You can read all about it here in: “Your Circadian Rhythm: How It Controls Your Daily Life”
And, finally: How does your circadian rhythm know about the time of your external day? Here, your biological clock comes into play. It is your internal clock that tracks the time of your external day. And that also makes sure that your internal time matches the time of your external day. At least if you allow it to do so.3
You can read all about it here in: “How Does Your Circadian Rhythm Work: All You Need to Know”
Let me introduce you to a quote from a review paper by leading chronobiologists Till Roenneberg and Martha Merrow aptly titled “Circadian clocks – the fall and rise of physiology,” that summarizes the connection between your biological clock and your circadian rhythm as follows:2
“Molecular processes generate cellular rhythmicity, and cellular clocks in animals coordinate rhythms through interaction (known as coupling).
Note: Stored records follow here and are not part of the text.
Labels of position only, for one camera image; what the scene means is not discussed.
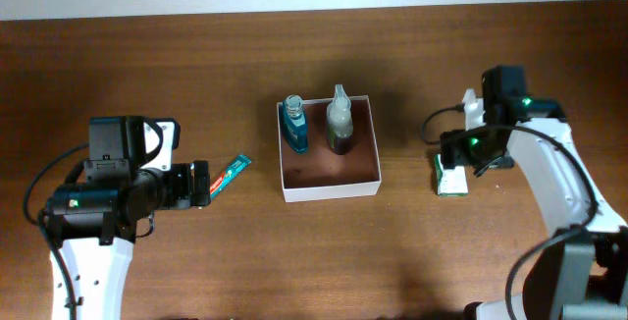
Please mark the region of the teal red toothpaste box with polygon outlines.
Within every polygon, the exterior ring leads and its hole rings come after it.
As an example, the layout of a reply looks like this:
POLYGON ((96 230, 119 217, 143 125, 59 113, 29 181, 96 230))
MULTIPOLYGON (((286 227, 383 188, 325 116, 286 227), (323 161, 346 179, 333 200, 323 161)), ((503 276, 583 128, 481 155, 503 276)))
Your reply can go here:
POLYGON ((242 171, 244 171, 252 160, 246 155, 239 154, 229 163, 218 178, 210 185, 210 199, 214 200, 242 171))

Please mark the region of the teal mouthwash bottle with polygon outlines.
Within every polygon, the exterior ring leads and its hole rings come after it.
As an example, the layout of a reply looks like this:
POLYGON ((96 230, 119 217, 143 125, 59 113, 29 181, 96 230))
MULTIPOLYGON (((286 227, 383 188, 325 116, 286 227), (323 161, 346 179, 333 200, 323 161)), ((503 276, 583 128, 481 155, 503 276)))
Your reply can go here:
POLYGON ((288 145, 298 154, 308 150, 307 119, 303 100, 299 95, 289 95, 282 104, 282 133, 288 145))

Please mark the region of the clear purple liquid bottle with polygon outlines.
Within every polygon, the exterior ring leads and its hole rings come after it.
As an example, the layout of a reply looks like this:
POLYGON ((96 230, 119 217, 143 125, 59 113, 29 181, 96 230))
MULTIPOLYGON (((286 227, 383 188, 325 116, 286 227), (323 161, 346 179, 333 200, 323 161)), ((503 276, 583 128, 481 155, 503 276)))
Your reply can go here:
POLYGON ((327 106, 327 143, 337 155, 346 154, 351 147, 353 123, 351 100, 342 84, 335 85, 333 100, 327 106))

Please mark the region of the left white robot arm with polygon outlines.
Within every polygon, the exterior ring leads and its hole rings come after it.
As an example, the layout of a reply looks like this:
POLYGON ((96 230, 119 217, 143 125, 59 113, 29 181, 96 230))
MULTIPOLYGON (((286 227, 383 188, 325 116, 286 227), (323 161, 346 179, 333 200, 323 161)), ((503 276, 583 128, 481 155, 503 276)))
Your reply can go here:
POLYGON ((158 211, 210 204, 204 160, 162 171, 83 160, 38 215, 50 249, 55 319, 118 319, 137 224, 158 211))

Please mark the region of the white open cardboard box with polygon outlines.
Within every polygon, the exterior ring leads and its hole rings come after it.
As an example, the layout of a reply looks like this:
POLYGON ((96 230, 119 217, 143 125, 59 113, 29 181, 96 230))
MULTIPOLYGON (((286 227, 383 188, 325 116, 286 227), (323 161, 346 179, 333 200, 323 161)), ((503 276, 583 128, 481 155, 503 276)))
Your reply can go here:
POLYGON ((286 202, 375 195, 382 183, 377 139, 369 97, 352 96, 352 146, 337 155, 327 143, 329 98, 303 102, 308 124, 308 150, 295 152, 278 134, 280 181, 286 202))

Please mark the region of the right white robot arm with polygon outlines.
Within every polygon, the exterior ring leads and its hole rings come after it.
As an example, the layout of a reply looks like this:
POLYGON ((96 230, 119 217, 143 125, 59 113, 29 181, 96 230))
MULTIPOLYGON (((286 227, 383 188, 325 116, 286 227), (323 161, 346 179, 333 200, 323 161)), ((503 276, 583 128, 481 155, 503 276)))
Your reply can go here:
POLYGON ((626 318, 627 223, 590 177, 557 103, 483 97, 455 108, 466 126, 442 133, 438 173, 472 166, 483 174, 502 160, 513 162, 549 234, 512 266, 502 300, 469 303, 464 318, 626 318))

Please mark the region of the green white soap box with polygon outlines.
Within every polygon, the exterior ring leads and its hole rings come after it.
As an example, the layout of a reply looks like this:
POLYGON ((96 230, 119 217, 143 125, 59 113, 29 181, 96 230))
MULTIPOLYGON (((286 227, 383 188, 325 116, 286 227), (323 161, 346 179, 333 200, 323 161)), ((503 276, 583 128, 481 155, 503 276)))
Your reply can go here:
POLYGON ((463 166, 446 168, 441 155, 434 158, 437 178, 437 196, 464 196, 469 192, 466 171, 463 166))
This hierarchy of clocks generates a complex, ∼24-hour temporal programme that is synchronized with the rotation of the Earth. The circadian system ensures anticipation and adaptation to daily environmental changes, and functions on different levels — from gene expression to behaviour.”Till Roenneberg & Martha Merrow
Ok, you’ve just seen a more detailed version of our previous analogy. So let’s unpack that next. To be more specific, let’s have a look at:
- The cellular rhythmicity, the hierarchy of clocks, and the clock coordination of your biological clock(s).
- The adaptation to your daily environment thanks to your circadian rhythm.
What Is Your Biological Clock (aka Your Internal Time)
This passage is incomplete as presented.